Half an hour later, after lots of water, bananas, electrolyte drinks, and stretching, Matteo and I are called onto the court, the sun beating down on us.

We barely win the first set, helped along by Matteo’s aces and winners.

I’m able to keep the ball in play, consistent until the end, when Matteo steps in and puts them away.

The second set is not as easy. The momentum shifts during the second game when Jeremiah Winter hits an angled winner, and no matter what we do, we can’t seem to catch them on their heels.

They’ve been playing mixed doubles together for a few years, and it shows.

We knew this one would be harder than the last six we’ve played over the past two weeks, but as we head into the third-set tiebreak, I feel my energy nearing empty, and I’m not sure we’re going to win this.

During the break, Matteo pours cold water on one of our towels and sets it across the back of my neck. “Do you want another banana? I have three of those protein shakes you like.” He’s been fretting at nearly every break, but he seems to know this time is worse.

I smile at him, resting my head against his shoulder. “I’ll be fine. We’re so close.”

“Are you sure you don’t want to pull out? I don’t want you cramping or getting sick.”

Taking the cool towel, I pat my face a few times, then his. “You know how I’m going to answer that.”

Matteo sighs. “Fight?”

“To the death,” I joke. “We’re scrappy. I have faith in us.”

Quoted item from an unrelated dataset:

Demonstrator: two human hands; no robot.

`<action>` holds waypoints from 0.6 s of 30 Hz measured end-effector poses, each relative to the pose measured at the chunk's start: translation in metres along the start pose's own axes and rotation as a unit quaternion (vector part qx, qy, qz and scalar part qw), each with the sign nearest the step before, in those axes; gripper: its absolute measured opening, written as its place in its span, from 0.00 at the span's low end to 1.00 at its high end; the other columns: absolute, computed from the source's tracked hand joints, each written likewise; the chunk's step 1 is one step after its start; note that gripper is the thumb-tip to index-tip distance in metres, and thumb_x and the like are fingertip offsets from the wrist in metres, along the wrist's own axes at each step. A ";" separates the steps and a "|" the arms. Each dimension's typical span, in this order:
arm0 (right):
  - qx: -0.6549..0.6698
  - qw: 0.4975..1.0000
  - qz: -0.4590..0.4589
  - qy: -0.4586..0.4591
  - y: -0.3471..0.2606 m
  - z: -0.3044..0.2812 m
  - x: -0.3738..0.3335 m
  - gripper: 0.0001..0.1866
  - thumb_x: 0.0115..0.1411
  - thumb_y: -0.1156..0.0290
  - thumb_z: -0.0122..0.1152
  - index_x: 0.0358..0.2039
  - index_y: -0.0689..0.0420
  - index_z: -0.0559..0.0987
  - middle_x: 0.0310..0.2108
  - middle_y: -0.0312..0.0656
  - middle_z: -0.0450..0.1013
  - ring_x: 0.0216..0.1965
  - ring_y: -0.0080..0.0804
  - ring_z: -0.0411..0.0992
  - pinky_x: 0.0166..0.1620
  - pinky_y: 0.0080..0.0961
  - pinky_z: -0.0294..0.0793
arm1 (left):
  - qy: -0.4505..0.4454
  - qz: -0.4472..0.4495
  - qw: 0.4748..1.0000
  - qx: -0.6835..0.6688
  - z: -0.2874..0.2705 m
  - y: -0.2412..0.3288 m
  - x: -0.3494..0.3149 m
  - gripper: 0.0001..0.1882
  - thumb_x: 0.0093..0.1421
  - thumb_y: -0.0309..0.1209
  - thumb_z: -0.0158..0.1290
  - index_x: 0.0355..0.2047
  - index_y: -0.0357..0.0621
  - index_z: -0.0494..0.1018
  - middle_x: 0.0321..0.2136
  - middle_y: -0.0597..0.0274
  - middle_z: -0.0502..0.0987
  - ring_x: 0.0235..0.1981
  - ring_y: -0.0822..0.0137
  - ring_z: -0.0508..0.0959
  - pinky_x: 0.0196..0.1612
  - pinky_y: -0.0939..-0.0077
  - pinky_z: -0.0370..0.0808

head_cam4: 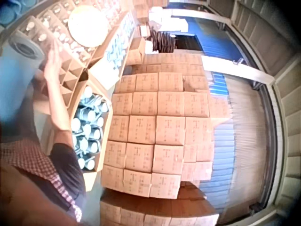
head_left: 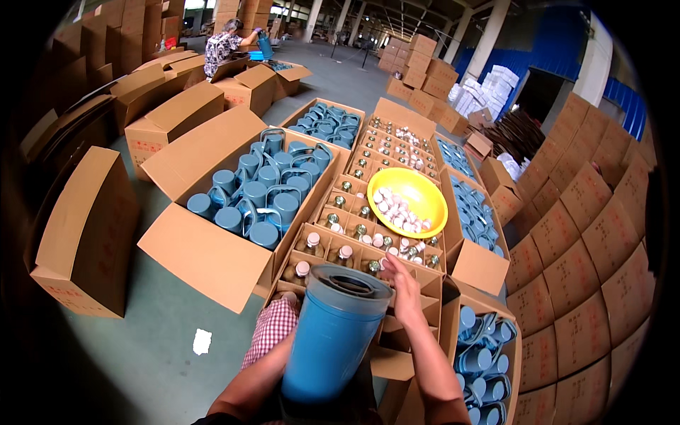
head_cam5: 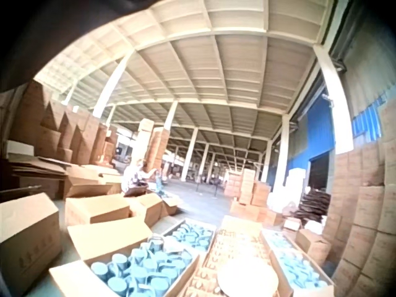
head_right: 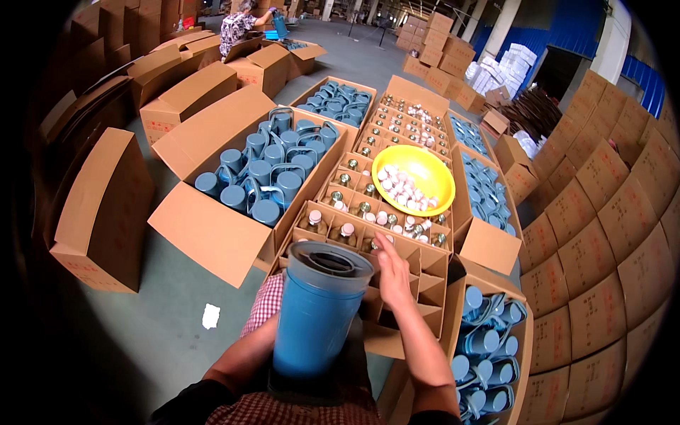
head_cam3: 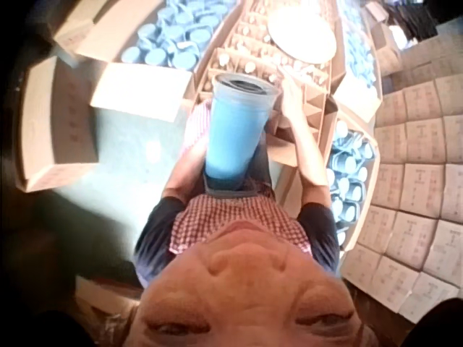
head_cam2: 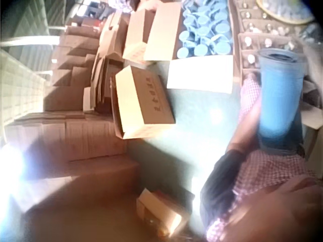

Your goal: The person assembles thermos flasks by placing a glass lining inside a blue plastic outer shell, followed by a rubber seal and a screw-on lid, and then places the assembled thermos into a cardboard box.

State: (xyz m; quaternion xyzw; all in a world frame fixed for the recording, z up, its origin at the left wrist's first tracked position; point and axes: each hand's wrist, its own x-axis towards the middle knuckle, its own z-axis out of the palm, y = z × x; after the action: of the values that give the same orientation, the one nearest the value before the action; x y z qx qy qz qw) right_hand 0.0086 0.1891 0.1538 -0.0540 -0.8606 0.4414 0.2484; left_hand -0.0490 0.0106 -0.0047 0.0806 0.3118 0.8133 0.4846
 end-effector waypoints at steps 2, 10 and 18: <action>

We listen to Francesca and Alessio’s pointers for the final few points before the chair umpire calls time. When I ask for a couple of balls for my serve, Matteo joins me at the baseline.

“Win or lose, I still love you.” He’s started saying this during every match, and though neither of us needs the reassurance, it’s a reminder to both of us not to take things too seriously.

“Win or lose, I still love you,” I answer.

Though we lose the match, and two days later, I lose my first Grand Slam semifinal, I don’t regret a moment of the last two and a half months. I may have lost two semifinals, but I feel like a damn winner.